Development of a Safe and Efficient Method to Treat Parkinson’s Disease Using RNA-based Gene Therapy

Study Rationale: Gene mutations are one of several cause of Parkinson’s disease (PD). Developing an efficient method for introducing functional versions of these mutated genes into cells that are affected by PD could provide an effective way to treat, or even cure, the disease. Our study is designed to determine a more efficient way to introduce genes into the parts of the brain affected in PD.

Hypothesis: We hypothesize that our technology for brain gene therapy will be a safer and more effective way to introduce curative genes for PD than other technologies.

Study Design: Our technology introduces entire genes into cells using RNA, which makes the process much safer than other methods. Our study is designed to optimize all of the components of the process to make each step much more efficient and to show that the method can be applied first to cells in a laboratory and then to the brains of animals. By doing so, we are paving the way to introduce a gene therapy that may be useful for treating or curing PD.
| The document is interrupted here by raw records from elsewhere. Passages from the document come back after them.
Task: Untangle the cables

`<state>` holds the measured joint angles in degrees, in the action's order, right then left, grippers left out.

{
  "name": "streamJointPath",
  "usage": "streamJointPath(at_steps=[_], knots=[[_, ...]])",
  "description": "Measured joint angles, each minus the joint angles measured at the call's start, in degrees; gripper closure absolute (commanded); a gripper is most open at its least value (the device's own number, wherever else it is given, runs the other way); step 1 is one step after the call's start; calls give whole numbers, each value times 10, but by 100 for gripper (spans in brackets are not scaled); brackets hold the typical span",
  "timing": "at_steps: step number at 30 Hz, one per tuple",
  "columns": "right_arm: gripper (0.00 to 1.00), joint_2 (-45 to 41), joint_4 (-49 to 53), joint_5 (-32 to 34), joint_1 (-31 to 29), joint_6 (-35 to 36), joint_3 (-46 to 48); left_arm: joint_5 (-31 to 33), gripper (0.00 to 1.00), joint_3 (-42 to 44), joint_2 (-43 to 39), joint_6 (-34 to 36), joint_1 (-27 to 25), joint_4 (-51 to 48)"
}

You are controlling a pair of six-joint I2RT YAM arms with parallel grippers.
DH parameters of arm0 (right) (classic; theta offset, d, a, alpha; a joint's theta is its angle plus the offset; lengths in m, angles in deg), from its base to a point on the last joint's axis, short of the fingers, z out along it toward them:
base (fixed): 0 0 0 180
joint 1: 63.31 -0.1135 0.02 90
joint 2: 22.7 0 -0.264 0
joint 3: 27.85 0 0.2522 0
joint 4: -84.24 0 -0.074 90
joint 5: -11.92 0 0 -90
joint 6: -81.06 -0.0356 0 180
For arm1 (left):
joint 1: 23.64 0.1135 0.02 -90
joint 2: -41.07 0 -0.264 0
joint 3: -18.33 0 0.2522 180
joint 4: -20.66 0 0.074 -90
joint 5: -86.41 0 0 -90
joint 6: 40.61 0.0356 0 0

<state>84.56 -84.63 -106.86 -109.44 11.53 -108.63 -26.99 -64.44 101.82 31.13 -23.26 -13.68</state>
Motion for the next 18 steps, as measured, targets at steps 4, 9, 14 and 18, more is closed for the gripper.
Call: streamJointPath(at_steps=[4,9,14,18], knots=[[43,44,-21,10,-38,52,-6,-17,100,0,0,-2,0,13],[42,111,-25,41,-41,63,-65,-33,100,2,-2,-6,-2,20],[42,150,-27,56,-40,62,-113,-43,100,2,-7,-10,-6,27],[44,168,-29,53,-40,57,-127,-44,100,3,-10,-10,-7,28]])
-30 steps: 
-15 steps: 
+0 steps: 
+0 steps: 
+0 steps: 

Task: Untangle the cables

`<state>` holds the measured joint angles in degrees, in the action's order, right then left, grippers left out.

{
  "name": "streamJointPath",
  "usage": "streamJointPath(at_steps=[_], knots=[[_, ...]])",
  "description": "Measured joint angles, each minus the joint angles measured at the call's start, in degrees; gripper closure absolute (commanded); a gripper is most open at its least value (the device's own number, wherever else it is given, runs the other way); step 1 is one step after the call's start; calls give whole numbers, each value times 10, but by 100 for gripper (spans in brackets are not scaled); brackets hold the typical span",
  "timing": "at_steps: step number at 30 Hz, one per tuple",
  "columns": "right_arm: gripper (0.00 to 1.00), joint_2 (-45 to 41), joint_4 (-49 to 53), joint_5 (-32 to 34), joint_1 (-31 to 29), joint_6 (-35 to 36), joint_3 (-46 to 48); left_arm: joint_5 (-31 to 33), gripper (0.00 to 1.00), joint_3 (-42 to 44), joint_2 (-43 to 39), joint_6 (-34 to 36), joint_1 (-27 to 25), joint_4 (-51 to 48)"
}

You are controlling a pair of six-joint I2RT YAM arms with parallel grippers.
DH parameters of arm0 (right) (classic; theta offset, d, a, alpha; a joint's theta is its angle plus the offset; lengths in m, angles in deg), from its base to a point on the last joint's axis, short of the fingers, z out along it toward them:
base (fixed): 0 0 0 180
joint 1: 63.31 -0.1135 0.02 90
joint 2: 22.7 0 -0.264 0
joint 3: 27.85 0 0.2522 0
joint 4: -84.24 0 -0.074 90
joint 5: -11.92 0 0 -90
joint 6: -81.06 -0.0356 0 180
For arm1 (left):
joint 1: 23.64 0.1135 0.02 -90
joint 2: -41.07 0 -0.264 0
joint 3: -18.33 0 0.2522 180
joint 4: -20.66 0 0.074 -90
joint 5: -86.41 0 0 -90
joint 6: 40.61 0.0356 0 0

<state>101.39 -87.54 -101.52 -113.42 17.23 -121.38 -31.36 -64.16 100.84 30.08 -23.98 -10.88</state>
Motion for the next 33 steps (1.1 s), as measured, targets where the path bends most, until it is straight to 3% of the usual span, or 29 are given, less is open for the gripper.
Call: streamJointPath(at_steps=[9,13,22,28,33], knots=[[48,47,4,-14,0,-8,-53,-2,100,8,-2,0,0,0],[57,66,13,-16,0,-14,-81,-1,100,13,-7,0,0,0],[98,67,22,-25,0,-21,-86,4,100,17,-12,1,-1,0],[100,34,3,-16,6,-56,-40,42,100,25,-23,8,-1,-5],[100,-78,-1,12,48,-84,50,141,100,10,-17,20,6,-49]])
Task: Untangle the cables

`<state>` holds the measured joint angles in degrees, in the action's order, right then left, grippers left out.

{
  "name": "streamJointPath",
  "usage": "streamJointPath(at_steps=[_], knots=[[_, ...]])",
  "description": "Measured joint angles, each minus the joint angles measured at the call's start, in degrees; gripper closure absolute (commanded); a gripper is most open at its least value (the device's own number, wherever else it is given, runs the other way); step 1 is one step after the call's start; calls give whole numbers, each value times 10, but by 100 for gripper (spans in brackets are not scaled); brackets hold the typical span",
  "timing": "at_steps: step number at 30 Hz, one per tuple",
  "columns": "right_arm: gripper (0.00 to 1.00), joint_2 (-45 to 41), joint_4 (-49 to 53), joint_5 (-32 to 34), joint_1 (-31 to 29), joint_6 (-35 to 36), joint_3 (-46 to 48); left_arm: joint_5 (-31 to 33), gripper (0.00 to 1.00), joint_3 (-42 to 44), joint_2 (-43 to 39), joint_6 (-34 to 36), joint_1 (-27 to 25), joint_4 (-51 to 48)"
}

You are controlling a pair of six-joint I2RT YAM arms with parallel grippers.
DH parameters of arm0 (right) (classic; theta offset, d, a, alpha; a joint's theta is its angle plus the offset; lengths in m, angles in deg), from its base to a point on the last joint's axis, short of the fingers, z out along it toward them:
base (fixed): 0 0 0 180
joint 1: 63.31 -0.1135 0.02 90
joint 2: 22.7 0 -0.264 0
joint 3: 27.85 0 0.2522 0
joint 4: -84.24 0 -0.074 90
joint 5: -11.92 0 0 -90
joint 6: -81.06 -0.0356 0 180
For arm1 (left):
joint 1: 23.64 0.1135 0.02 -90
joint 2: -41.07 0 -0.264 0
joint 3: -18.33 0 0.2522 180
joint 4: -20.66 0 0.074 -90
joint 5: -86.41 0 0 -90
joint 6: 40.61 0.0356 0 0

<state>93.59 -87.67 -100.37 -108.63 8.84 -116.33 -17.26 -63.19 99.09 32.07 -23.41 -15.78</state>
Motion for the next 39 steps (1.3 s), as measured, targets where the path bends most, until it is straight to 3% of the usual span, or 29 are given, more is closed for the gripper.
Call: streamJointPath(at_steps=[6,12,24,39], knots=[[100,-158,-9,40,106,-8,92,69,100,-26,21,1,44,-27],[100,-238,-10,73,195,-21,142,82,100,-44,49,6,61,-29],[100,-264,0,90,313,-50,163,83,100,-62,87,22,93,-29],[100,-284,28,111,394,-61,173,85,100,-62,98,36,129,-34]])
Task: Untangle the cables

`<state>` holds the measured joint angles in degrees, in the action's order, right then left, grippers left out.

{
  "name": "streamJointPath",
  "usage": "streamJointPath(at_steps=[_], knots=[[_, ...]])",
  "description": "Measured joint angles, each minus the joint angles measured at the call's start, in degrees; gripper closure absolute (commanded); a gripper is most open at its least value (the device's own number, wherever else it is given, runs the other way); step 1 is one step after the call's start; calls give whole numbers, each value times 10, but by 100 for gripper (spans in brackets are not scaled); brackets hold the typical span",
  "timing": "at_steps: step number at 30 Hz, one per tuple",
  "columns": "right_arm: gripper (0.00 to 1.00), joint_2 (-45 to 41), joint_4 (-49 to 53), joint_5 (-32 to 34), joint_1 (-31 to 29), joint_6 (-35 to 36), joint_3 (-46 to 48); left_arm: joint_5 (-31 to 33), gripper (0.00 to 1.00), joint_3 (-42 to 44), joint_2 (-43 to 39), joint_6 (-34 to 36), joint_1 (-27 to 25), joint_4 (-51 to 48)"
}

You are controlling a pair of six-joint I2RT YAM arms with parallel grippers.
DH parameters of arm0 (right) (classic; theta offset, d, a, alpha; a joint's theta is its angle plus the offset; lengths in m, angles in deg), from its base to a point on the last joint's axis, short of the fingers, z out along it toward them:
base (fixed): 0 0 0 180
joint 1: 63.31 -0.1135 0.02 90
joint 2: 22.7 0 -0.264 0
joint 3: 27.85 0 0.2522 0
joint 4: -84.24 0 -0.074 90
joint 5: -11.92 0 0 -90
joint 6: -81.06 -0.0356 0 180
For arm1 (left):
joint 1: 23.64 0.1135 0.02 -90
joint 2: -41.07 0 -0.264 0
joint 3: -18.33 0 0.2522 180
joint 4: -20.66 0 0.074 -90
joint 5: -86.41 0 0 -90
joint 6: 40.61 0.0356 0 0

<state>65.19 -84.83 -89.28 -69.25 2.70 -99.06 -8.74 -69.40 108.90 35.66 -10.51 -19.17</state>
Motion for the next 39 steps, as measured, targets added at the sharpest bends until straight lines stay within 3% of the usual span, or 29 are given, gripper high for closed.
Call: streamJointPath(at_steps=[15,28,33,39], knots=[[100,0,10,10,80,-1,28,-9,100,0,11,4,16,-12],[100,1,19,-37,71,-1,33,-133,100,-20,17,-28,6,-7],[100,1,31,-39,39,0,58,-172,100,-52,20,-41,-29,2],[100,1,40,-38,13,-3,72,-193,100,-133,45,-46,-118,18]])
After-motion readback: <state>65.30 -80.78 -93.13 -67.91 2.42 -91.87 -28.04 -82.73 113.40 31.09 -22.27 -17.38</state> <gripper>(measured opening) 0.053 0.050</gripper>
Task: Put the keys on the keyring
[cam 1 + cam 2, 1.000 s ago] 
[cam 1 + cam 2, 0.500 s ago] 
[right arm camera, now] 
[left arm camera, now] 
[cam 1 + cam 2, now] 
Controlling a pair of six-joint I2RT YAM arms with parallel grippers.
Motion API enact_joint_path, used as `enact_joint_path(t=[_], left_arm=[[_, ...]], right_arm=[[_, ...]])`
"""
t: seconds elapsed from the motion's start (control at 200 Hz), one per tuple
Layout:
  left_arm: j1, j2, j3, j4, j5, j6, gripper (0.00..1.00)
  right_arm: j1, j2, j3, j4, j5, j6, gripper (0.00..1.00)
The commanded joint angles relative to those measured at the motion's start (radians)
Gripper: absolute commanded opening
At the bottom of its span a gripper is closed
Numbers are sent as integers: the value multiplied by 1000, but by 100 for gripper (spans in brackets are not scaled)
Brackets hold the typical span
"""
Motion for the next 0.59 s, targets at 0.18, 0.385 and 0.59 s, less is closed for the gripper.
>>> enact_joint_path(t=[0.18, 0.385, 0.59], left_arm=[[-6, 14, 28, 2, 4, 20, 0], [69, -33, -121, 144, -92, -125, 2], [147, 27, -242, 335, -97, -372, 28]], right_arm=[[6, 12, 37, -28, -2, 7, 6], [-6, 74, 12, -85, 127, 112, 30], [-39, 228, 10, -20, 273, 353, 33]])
Impact on Diagnosis/Treatment of Parkinson’s disease: This project has the potential to fundamentally alter the treatment of PD. A single injection of a new gene into the brain of people with PD could prevent worsening of symptoms or potentially restore previously lost function and thus cure the disease.

Next Steps for Development: If our study is successful, the next step would be to start preclinical studies that would allow us to bring the therapy to people with PD in the context of a clinical trial.